> **Task brief**
A line belongs in the answer only if it contains the word "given"; copy every such line from the listing below.

[Supplied entries Boundary: Start]

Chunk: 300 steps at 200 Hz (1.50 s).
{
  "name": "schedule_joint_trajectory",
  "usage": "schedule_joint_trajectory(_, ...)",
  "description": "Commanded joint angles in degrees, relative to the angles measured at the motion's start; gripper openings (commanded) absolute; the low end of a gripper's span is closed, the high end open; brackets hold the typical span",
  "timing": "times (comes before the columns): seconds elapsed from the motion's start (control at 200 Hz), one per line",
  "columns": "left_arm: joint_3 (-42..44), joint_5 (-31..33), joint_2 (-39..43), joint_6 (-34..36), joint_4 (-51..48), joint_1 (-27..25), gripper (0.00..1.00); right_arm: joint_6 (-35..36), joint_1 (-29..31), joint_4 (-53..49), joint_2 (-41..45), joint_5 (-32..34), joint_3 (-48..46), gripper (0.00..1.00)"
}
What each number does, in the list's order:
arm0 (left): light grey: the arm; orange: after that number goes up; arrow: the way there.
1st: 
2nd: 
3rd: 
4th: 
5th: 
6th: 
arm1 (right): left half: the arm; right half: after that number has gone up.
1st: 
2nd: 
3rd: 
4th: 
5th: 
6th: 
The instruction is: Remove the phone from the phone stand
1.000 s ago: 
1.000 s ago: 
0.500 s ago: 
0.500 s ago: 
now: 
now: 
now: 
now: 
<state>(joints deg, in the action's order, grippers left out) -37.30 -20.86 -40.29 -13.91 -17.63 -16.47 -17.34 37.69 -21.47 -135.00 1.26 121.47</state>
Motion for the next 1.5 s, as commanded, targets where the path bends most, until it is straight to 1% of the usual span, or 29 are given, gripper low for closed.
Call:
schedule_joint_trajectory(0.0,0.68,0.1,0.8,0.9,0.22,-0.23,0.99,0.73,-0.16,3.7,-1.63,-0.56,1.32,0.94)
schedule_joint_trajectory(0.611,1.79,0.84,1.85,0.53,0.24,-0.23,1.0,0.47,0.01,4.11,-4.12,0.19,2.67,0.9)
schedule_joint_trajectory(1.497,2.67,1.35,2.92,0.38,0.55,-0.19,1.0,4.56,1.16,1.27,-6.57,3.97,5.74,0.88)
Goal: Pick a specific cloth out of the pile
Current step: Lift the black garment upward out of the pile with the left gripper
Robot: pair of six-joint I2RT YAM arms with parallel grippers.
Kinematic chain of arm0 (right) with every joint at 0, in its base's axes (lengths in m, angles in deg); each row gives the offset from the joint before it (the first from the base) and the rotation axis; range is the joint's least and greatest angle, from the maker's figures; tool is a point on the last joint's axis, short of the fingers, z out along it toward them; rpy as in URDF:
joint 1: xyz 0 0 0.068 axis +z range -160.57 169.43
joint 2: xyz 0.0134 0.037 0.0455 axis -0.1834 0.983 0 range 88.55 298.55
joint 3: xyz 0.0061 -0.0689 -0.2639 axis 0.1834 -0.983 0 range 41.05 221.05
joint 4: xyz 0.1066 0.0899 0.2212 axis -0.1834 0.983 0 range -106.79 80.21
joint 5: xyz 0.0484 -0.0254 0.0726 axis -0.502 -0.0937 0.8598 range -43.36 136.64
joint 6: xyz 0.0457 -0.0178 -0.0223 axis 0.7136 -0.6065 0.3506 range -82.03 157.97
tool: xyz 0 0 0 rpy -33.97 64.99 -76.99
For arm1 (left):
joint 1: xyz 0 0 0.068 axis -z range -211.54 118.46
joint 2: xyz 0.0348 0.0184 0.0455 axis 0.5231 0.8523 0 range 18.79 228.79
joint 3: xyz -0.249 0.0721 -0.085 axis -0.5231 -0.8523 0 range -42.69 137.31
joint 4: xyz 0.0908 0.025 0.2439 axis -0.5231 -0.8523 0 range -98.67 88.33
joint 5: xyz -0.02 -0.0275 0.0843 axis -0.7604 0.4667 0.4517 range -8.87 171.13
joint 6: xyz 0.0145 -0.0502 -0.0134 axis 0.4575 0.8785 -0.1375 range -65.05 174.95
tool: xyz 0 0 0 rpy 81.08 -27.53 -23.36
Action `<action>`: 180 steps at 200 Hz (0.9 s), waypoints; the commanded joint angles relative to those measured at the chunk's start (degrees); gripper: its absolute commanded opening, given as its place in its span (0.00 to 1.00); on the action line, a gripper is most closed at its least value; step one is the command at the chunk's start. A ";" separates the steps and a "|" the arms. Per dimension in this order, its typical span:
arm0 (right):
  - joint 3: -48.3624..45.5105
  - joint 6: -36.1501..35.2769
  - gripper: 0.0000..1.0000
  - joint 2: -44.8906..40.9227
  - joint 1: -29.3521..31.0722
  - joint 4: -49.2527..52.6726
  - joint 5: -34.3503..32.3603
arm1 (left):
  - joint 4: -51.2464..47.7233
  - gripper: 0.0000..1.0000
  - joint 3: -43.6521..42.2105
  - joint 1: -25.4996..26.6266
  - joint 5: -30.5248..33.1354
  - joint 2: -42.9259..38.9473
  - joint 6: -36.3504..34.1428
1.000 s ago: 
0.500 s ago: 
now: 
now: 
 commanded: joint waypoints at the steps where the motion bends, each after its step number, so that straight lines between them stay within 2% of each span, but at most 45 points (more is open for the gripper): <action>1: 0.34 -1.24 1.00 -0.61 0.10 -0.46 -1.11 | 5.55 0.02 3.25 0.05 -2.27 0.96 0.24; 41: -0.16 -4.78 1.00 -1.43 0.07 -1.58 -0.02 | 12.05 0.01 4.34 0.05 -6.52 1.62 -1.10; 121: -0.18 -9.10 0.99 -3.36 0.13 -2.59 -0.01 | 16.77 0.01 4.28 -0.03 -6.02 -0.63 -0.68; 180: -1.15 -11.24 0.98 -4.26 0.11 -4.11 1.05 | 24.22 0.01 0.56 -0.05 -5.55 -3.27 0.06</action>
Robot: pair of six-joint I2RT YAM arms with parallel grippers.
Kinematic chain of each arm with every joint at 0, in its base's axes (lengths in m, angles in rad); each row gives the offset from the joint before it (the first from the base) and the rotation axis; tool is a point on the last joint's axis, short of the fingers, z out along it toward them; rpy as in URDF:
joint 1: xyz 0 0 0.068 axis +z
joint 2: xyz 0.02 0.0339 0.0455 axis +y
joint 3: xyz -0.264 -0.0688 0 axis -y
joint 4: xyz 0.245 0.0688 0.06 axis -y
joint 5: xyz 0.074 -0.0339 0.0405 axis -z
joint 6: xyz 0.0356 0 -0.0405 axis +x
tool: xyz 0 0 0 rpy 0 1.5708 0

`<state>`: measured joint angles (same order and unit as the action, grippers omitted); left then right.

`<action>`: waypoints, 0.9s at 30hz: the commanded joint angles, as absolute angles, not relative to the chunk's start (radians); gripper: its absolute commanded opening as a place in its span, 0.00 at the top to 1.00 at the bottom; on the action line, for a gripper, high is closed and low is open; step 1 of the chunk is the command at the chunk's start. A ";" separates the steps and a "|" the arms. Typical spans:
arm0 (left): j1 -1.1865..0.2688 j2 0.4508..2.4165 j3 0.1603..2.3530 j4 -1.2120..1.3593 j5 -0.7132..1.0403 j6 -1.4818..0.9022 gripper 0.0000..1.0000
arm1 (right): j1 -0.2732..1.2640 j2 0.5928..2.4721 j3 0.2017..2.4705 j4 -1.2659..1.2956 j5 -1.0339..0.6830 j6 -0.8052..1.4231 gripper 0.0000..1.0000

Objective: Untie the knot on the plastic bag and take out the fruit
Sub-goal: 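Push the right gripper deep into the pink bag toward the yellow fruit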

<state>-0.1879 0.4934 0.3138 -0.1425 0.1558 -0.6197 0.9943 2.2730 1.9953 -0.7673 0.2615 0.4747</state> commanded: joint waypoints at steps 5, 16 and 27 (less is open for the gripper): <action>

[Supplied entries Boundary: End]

> **Completed task**
Motion for the next 1.5 s, as commanded, targets where the path bends most, until it is straight to 1% of the usual span, or 29 are given, gripper low for closed.
Action `<action>`: 180 steps at 200 Hz (0.9 s), waypoints; the commanded joint angles relative to those measured at the chunk's start (degrees); gripper: its absolute commanded opening, given as its place in its span (0.00 to 1.00); on the action line, a gripper is most closed at its least value; step one is the command at the chunk's start. A ";" separates the steps and a "|" the arms. Per dimension in this order, its typical span:

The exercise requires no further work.